3. Nature of the Actuary's Responsibility to His Client or Employer.
In any situation in which there is or may be a conflict of interest in-
volving the member's actuarial service, whether one or more clients
or employers are involved, the member will not perform such actuarial
service if the conflict makes or is likely to make it difficult for him to
act independently. Even if there is no question as to his ability to act
independently, he will not act unless there has been a full disclosure
of the situation to all parties involved and the parties have expressly
agreed to his performance of the service.

4. Calculations and Recommendations.

a) The member will customarily include in any report or certificate quoting actuarial costs, reserves, or liabilities a statement or reference describing or clearly identifying the data and the actuarial methods and assumptions employed.

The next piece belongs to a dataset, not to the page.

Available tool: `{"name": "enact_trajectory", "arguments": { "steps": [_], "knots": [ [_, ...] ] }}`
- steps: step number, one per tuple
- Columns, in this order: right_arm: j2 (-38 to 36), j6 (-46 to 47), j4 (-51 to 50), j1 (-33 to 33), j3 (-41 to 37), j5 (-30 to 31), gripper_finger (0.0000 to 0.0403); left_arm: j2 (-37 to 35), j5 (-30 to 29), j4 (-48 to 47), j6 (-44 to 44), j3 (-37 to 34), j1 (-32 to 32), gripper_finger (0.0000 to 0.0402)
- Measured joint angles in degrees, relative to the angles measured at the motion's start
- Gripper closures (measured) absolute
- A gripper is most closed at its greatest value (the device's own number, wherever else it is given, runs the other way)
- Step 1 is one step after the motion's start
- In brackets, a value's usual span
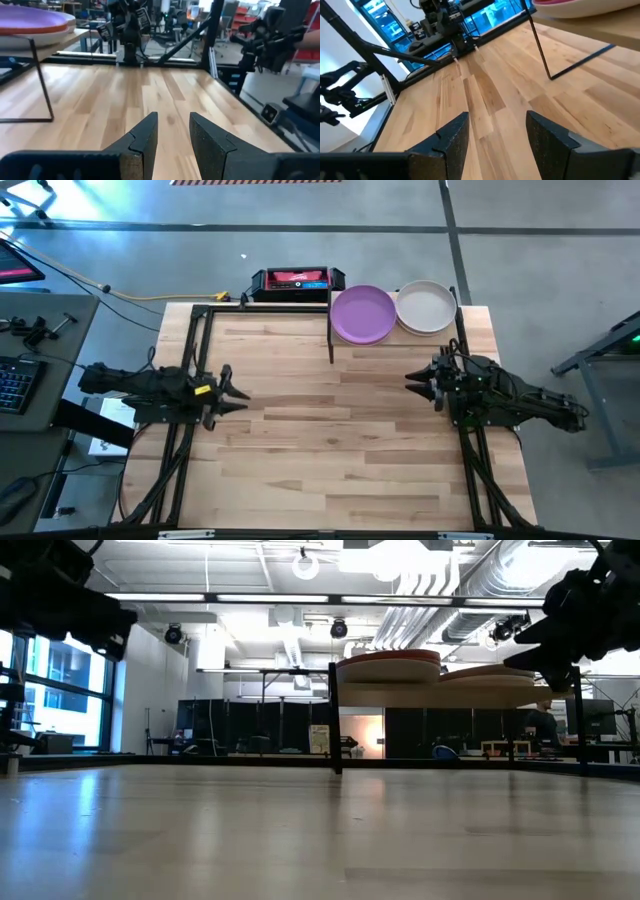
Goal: Place and stack plates onto a shelf
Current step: Return to Home Position
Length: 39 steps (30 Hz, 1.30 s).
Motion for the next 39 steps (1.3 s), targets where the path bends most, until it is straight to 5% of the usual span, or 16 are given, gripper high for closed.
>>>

b) The member will exercise his best judgment to ensure that any calculations or recommendations made by him or under his direction are based on sufficient and reliable data, that any assumptions. made are adequate and appropriate, and that the methods employed are consistent with the sound principles established by precedents or common usage within the profession.

c) If, nevertheless, a client or employer requests the member to prepare a study which in his opinion deviates from this practice, any resulting report, recommendation, or certificate submitted by him will include an appropriate and explicit qualification of his findings.

Guides to Professional Conduct

5. Advertising and Relations with Other Members.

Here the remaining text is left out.